カウンセラーとクライアントとの間に信頼関係が結ばれなければ、カウンセリングセッションから良い結果を期待するのも難しい。
私はカウンセリングを受けてから、自分自身の認知のゆがみを知らされた。それまでは気がつかなかったが、私はかなり度の強い色眼鏡をかけて世界を見ていたと思う。
カウンセラーは認知のゆがみがないのか? と考えるとき、その答えは「ノー」である。カウンセラーも人間である以上、認知のゆがみはあるはずだ。

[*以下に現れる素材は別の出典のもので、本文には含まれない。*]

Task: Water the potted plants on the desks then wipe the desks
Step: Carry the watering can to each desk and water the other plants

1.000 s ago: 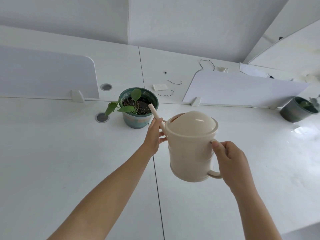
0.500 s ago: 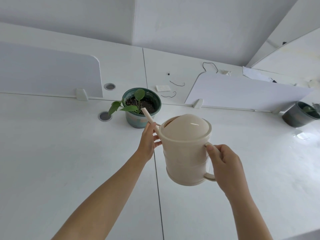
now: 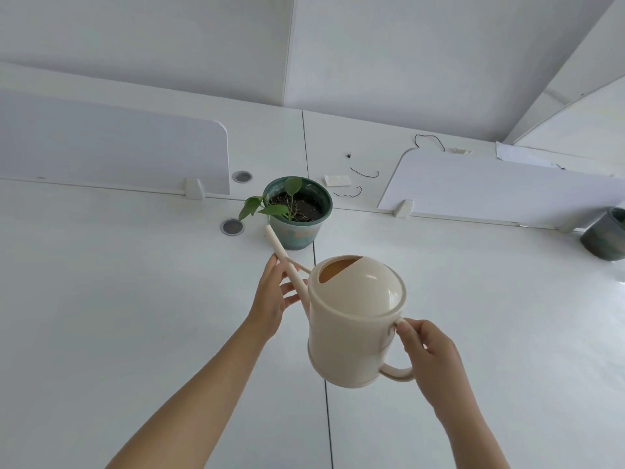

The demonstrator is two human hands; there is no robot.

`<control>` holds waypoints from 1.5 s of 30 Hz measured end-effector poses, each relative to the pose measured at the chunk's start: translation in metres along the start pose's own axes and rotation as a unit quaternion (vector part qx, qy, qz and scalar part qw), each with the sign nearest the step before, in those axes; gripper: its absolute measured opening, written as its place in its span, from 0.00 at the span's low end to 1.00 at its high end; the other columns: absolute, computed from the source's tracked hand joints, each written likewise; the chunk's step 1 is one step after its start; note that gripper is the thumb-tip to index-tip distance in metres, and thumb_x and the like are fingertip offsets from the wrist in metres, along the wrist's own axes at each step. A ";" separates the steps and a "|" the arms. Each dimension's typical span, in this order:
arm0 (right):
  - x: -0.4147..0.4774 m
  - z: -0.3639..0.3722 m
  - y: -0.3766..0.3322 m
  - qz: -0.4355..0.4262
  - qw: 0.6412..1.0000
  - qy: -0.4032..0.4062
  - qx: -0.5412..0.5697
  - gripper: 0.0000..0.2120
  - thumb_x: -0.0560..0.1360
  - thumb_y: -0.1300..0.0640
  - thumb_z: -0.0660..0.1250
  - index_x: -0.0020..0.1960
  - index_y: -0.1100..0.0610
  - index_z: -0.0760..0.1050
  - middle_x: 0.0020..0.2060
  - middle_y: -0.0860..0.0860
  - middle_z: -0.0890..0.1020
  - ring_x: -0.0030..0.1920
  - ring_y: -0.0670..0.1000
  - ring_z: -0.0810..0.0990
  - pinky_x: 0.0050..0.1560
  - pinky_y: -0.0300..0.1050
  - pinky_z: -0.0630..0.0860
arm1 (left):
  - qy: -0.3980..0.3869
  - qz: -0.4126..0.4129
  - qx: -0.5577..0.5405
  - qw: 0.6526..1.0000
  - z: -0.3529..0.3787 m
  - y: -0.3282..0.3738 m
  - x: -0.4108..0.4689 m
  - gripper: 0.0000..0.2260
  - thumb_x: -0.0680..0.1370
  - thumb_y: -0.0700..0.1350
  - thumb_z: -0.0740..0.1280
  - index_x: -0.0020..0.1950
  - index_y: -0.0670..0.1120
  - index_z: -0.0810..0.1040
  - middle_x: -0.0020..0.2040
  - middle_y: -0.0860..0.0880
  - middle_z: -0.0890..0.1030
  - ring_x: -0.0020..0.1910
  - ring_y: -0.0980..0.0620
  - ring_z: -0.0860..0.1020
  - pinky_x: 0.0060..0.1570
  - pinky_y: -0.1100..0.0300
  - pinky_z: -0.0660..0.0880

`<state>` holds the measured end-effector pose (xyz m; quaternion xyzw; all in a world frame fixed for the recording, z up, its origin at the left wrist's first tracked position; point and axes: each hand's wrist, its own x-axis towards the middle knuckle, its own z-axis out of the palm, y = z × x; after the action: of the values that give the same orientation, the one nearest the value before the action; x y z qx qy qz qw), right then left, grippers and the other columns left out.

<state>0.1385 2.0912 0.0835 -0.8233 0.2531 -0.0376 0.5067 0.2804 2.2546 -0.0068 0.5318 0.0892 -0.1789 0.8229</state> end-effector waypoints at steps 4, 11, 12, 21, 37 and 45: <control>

そう考えれば、カウンセラーが言ったことだから「絶対正しい」と思わない方がよい。自分自身に役立つことなら受け入れれば良いし、そうでない場合は、一つの参考意見として聞くだけでもいいと思う。
今日は、私がカウンセリングを受けてみて、良かった点や、カウンセリングを受けるときの注意点などをお話してみた。もし、この話があなたのお役に立てれば幸いだ。